Right around the time I quit smoking I also started eating better and exercising; starting this healthier lifestyle, I lost nearly 50-pounds. It is the first time in my life I lost that much weight without the assistance of weight loss medications or a frozen food plan program. I simply changed my eating habits and started to exercise. Like anyone who has been on this journey I was excited and convinced that this was it, I would never gain the weight back. Looking back on my five-year quit smoking anniversary, I realize that I was very wrong.
I did lose a lot of weight, and I did it the correct way, using food and exercise. I maintained the weight for maybe a year, and then it slowly started to creep up again. I am now at the same weight I was before my first journey. This is disheartening and hard to accept. I mean I can take it because the scale tells me that I have to accept, but it makes me sad. Today I was reflecting on being a non-smoker and how happy that makes me. That is when it clicked, weight loss, like smoking cessation may not be a one-time journey. I have to try again. I have to look back on what I did right and where I failed and begin again.

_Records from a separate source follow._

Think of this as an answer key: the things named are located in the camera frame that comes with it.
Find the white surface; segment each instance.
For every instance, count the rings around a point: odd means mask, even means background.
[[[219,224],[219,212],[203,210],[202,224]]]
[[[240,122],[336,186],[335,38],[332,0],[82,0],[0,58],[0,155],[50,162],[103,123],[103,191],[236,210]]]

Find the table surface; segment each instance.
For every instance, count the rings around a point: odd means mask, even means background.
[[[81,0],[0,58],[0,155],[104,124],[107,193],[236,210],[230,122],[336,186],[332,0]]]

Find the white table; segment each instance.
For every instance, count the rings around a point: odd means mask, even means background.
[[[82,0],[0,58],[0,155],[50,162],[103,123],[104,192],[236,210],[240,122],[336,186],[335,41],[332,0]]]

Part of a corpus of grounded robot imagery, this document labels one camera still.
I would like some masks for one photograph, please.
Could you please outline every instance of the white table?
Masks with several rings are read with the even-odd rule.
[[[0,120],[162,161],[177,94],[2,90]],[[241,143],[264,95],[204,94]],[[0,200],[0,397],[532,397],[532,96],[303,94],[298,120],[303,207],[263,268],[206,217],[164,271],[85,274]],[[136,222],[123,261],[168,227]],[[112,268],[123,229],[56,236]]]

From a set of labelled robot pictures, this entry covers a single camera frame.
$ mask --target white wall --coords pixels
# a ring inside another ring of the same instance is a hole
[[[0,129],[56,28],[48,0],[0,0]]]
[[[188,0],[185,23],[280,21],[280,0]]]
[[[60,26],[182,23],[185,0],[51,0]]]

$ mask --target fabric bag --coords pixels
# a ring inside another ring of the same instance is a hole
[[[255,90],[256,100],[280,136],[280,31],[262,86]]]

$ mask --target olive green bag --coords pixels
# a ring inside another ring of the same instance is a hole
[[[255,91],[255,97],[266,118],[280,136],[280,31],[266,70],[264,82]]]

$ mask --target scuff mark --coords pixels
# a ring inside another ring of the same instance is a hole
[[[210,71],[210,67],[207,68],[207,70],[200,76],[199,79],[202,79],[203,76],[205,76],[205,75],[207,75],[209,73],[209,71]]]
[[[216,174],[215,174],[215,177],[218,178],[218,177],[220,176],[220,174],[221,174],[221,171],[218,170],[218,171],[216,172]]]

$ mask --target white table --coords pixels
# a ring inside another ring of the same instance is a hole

Also, I have to be ready. I was ready to quit smoking. I was not just stopping because it was expensive, or because of my health. I wanted to stop because it was annoying to me, it was getting in the way of what I wanted to do. I wanted to stop smelling; I wanted to exercise more, I wanted to feel better, I wanted to have more time in my day, and so many other things.
Now, I am ready to lose weight. Just because I failed once, it does not mean that I will fail this time. If I do fail this time, it does not mean that I will fail the next. We have to continue to try; we have to find THAT time, the time that is right for us. I believe that this time exists and that this is the time for me.